This reduces generation from O(n²) to O(n) in computation per token, at the cost of O(n) memory for the cache.

Memory challenge: For long contexts (100K+ tokens) with many layers and heads, KV-cache can require tens of gigabytes of GPU memory.

Flash Attention and Memory Optimization

Standard attention has a memory problem: the attention matrix is [sequence_length × sequence_length]. For 100K tokens, that's 10 billion elements per head—too large to fit in fast GPU memory.

Flash Attention (Dao et al., 2022) is an algorithm that:

  • Never materializes the full attention matrix
  • Processes attention in blocks, keeping data in fast SRAM
  • Is mathematically equivalent to standard attention, just computed differently
Standard Attention Memory: O(n²)
Flash Attention Memory: O(n)  [linear in sequence length]

Flash Attention achieves 2-4x speedup and enables much longer context lengths without running out of memory.

Sparse Attention Variants

For very long sequences, even O(n²) computation (not just memory) becomes prohibitive. Sparse attention reduces this by having each token attend to only a subset of other tokens.

Common patterns:

  1. Local attention: Each token attends only to a window of nearby tokens

    Token 50 attends to tokens 40-60 only
    
  2. Strided attention: Attend to every k-th token

    Token 100 attends to tokens 0, 10, 20, 30, ...
    
  3. Global attention: Certain tokens (like [CLS] or special markers) attend to everything

    [CLS] attends to all tokens; all tokens attend to [CLS]
    
  4. Learned sparse patterns: Let the model learn which positions to attend to (Routing Transformers, etc.)

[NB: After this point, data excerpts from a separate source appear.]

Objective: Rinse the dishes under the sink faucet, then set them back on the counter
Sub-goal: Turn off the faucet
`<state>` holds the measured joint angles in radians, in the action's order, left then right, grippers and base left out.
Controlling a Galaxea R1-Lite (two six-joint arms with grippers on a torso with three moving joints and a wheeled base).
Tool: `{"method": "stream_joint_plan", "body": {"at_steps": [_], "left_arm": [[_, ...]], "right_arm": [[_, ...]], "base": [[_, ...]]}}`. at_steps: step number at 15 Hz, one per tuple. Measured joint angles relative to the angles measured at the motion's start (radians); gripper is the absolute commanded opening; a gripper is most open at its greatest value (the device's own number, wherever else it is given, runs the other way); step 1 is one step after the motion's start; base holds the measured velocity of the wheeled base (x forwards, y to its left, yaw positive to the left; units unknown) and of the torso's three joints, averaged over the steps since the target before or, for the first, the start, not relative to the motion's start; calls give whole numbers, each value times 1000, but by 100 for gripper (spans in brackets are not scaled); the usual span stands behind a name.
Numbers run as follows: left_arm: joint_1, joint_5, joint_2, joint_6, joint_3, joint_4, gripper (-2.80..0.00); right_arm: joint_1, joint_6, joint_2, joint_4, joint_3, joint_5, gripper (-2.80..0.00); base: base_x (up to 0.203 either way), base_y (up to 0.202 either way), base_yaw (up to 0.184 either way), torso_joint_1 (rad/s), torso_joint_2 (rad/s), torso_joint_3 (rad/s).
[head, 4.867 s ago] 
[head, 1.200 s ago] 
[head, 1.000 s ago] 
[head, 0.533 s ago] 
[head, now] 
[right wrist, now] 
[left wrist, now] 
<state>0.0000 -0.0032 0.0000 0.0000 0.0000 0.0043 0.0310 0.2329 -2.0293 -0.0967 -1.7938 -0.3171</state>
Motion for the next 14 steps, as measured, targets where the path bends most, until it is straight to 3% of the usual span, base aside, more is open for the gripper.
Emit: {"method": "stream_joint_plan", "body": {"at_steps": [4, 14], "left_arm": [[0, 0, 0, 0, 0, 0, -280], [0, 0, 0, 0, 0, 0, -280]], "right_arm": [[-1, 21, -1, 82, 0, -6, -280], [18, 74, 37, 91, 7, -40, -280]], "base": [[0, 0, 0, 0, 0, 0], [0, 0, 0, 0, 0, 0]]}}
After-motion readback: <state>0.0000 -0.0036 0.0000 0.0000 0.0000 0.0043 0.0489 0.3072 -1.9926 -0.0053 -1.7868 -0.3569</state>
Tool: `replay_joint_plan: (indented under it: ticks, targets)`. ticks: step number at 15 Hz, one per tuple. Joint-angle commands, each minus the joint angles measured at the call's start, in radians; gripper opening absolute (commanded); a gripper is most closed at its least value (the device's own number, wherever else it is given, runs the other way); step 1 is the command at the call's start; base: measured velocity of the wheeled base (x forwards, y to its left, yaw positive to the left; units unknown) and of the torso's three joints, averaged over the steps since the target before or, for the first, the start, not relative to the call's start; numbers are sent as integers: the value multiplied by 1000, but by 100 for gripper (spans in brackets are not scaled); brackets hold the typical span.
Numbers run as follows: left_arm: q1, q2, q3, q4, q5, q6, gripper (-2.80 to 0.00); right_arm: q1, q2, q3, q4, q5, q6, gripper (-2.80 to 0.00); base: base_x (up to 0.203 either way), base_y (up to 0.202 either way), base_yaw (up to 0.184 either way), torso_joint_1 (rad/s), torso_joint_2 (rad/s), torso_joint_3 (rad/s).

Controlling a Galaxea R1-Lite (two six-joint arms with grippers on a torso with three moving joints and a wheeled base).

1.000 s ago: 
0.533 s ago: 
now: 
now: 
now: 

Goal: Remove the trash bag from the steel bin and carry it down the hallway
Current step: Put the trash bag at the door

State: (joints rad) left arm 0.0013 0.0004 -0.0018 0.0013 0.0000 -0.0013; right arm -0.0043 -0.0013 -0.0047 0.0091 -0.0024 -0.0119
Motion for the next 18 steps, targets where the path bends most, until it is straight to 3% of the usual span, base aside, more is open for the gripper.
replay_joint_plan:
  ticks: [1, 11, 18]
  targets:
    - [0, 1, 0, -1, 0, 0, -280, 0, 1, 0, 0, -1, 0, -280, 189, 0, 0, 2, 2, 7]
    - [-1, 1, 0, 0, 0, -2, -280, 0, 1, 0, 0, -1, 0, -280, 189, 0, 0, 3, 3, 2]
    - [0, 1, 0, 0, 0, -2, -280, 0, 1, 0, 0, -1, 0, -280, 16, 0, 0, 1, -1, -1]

Models like Longformer, BigBird, and Sparse Transformers combine these patterns to achieve O(n) or O(n log n) complexity while maintaining most of the model's capability.

Deep Dive: KV-Cache Memory Costs

Understanding KV-cache memory requirements is crucial for deployment:

┌────────────────────────────────────────────────────────────────────┐
│              KV-CACHE MEMORY CALCULATION                            │
├────────────────────────────────────────────────────────────────────┤
│                                                                     │
│  For each token in context, we store:                               │
│    K vector: [d_head] per head per layer                           │
│    V vector: [d_head] per head per layer                           │
│                                                                     │
│  FORMULA:                                                           │
│  Memory per token = 2 × n_layers × n_heads × d_head × bytes        │
│                   = 2 × n_layers × d_model × bytes                  │
│                                                                     │
│  EXAMPLE: LLaMA 7B                                                  │
│  ─────────────────                                                 │
│  n_layers = 32, n_heads = 32, d_head = 128, d_model = 4096         │
│  Using FP16 (2 bytes per float):                                    │
│                                                                     │
│  Per token: 2 × 32 × 4096 × 2 bytes = 524,288 bytes = 0.5 MB       │
│                                                                     │
│  For different context lengths:                                     │
│    2K tokens:    0.5 × 2048   =    1 GB                            │
│    8K tokens:    0.5 × 8192   =    4 GB                            │
│    32K tokens:   0.5 × 32768  =   16 GB                            │
│    128K tokens:  0.5 × 131072 =   64 GB                            │
│                                                                     │
│  EXAMPLE: LLaMA 70B                                                 │
│  ──────────────────                                                │
│  n_layers = 80, d_model = 8192                                     │
│                                                                     │
│  Per token: 2 × 80 × 8192 × 2 bytes = 2.6 MB                       │
│                                                                     │
│  For 32K context: 2.6 × 32768 = 85 GB (just for KV-cache!)         │
│                                                                     │
└────────────────────────────────────────────────────────────────────┘

This is why KV-cache optimization (GQA, quantization) is critical for long contexts.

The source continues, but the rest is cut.